[Items from a dataset]:
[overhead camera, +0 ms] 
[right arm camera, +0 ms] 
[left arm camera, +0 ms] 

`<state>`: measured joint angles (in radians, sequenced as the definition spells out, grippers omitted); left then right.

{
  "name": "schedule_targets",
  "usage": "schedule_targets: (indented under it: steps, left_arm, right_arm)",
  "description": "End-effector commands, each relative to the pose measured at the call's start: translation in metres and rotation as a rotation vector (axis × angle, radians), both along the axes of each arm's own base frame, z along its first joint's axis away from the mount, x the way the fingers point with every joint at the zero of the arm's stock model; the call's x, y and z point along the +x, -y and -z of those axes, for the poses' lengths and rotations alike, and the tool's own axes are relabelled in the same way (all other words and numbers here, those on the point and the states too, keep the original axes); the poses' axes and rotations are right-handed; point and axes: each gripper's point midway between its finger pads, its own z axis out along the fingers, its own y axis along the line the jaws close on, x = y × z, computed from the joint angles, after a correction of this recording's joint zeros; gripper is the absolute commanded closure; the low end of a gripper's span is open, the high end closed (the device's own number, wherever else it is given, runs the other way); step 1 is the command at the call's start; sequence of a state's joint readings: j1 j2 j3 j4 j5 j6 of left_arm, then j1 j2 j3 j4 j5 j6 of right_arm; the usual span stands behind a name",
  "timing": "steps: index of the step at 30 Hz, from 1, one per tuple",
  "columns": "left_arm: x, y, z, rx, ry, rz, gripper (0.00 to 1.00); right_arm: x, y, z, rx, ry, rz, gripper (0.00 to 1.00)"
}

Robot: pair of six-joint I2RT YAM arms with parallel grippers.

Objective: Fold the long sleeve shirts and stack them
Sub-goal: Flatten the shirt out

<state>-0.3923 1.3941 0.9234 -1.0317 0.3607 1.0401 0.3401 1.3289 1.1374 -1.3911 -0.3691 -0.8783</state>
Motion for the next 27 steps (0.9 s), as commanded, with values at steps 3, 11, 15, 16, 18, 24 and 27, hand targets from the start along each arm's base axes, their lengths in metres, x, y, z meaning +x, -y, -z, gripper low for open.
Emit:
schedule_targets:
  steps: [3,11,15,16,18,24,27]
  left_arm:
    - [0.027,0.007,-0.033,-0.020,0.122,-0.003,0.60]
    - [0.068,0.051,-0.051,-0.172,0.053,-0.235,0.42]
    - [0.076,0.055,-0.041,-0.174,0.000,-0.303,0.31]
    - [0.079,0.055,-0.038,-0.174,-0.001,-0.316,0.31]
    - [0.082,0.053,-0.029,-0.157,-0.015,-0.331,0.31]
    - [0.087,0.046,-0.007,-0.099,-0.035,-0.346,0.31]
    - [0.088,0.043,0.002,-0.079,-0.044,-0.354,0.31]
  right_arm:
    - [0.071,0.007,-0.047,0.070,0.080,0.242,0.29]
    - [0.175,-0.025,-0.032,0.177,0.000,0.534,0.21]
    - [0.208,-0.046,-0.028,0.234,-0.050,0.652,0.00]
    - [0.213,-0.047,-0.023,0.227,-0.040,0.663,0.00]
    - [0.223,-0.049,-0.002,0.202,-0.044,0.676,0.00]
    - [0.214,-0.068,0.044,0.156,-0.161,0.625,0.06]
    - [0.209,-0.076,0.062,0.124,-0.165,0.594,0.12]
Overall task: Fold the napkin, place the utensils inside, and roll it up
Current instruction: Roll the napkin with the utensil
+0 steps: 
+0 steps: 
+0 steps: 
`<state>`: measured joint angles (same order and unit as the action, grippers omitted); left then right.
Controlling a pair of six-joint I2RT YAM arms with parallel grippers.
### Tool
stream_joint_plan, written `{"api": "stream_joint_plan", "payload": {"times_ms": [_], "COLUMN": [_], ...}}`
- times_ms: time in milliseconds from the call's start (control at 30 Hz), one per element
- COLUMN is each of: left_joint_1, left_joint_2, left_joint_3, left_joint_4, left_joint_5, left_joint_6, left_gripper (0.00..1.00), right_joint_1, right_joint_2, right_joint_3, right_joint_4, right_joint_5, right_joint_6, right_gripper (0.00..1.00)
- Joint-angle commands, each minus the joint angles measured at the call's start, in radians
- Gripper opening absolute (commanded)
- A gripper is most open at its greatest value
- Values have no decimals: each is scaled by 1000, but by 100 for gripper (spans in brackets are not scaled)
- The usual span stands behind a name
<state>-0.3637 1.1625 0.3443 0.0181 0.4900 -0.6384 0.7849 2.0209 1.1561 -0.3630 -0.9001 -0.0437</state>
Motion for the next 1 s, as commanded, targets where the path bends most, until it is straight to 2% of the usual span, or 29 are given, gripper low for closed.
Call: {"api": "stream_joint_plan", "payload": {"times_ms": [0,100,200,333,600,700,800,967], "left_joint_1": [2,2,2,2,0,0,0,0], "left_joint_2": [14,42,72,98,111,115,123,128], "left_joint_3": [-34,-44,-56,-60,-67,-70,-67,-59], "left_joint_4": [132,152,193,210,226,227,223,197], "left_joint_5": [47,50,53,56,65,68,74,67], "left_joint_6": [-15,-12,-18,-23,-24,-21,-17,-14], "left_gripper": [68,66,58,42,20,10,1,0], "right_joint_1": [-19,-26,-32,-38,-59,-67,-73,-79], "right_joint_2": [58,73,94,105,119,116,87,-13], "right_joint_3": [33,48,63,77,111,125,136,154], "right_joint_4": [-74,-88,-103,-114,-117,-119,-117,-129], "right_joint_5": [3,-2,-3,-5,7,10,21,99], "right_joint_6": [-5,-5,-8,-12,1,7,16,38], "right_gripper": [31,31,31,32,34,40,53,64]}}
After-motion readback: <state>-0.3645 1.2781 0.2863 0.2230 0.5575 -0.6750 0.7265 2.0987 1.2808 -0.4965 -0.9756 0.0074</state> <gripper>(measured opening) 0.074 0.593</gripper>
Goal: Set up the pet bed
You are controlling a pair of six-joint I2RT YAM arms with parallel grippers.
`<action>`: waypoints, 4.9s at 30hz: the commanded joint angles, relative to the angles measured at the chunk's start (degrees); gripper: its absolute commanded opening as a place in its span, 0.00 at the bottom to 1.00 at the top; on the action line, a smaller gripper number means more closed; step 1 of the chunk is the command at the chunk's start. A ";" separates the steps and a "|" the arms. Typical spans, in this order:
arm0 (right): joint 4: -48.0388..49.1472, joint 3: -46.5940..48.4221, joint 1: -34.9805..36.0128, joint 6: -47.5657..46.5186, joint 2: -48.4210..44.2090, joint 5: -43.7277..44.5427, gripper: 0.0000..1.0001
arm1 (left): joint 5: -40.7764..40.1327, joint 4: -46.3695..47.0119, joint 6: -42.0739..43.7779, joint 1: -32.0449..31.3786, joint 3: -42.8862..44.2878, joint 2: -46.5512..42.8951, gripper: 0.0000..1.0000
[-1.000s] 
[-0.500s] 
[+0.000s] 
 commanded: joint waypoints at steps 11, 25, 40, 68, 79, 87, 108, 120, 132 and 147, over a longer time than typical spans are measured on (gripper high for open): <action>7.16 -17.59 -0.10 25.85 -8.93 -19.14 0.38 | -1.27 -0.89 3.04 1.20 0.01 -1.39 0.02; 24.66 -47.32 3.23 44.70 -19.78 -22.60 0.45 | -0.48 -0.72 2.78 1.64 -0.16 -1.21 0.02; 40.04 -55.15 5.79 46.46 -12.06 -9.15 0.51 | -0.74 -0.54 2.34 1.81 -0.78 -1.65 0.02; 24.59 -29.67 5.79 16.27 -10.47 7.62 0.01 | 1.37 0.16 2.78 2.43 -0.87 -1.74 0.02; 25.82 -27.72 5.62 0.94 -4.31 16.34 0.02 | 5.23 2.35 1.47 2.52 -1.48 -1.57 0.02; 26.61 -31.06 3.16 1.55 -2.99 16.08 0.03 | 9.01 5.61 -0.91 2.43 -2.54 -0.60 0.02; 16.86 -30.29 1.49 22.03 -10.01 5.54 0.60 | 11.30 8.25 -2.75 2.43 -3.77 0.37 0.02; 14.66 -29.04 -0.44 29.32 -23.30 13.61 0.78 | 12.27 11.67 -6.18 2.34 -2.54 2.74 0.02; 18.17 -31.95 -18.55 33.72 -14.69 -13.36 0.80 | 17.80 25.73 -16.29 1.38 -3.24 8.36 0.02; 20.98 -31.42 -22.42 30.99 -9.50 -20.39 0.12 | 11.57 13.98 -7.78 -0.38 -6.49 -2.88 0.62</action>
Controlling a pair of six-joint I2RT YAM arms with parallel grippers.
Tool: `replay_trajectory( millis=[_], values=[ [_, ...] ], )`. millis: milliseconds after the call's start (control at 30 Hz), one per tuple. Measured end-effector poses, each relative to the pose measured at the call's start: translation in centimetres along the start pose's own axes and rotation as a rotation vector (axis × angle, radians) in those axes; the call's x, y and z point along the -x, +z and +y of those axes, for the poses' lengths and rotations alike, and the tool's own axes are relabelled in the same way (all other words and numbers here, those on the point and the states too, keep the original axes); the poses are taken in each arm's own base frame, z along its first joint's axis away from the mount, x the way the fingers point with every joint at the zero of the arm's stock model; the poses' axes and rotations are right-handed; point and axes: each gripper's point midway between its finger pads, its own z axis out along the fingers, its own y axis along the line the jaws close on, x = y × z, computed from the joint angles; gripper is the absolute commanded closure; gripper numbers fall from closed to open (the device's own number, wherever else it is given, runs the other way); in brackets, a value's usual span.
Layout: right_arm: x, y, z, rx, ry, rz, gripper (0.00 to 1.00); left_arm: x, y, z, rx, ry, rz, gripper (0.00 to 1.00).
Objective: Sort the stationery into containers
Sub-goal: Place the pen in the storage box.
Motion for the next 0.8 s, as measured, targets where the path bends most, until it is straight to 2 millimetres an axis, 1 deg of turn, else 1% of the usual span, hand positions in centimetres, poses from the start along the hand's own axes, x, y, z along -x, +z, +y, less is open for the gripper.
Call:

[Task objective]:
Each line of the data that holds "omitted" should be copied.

[Solution to the exercise]:
`<state>`: measured joint angles (in radians, sequenced as the definition spells out, grippers omitted); left then right.
`<state>`: measured joint angles (same order and unit as the action, grippers omitted); left then right.

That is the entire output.